→ **PROBLEM REQUIREMENTS**: Return the run of lines below that opens with the line containing "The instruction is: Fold" and closes with the line containing "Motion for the", keeping each one exact.

→ **SOURCE MATERIAL**:
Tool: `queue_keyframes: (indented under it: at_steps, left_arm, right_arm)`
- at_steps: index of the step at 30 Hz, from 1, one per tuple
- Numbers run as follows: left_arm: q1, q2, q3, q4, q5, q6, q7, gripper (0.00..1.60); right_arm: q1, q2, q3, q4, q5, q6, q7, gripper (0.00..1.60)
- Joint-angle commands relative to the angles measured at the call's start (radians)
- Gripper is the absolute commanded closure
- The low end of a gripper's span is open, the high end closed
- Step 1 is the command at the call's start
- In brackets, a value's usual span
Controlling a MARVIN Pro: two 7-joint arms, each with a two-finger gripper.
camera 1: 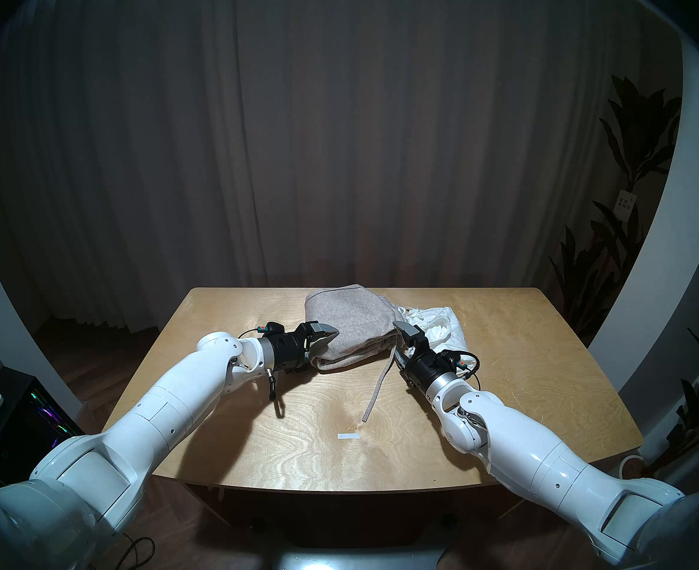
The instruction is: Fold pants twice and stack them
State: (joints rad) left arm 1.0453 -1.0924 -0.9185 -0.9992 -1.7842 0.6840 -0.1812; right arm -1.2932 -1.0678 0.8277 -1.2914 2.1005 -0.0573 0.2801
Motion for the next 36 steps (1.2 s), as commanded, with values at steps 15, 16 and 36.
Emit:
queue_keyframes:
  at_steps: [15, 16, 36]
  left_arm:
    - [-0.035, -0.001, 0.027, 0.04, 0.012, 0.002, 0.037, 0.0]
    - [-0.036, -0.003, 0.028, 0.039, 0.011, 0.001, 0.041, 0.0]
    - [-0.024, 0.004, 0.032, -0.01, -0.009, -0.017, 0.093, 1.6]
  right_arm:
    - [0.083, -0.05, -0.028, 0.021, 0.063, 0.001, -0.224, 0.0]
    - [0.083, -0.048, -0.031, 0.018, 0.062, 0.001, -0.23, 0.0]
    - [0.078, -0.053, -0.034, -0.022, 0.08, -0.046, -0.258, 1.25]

→ **TASK ANSWER**:
The instruction is: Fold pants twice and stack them
State: (joints rad) left arm 1.0453 -1.0924 -0.9185 -0.9992 -1.7842 0.6840 -0.1812; right arm -1.2932 -1.0678 0.8277 -1.2914 2.1005 -0.0573 0.2801
Motion for the next 36 steps (1.2 s), as commanded, with values at steps 15, 16 and 36.

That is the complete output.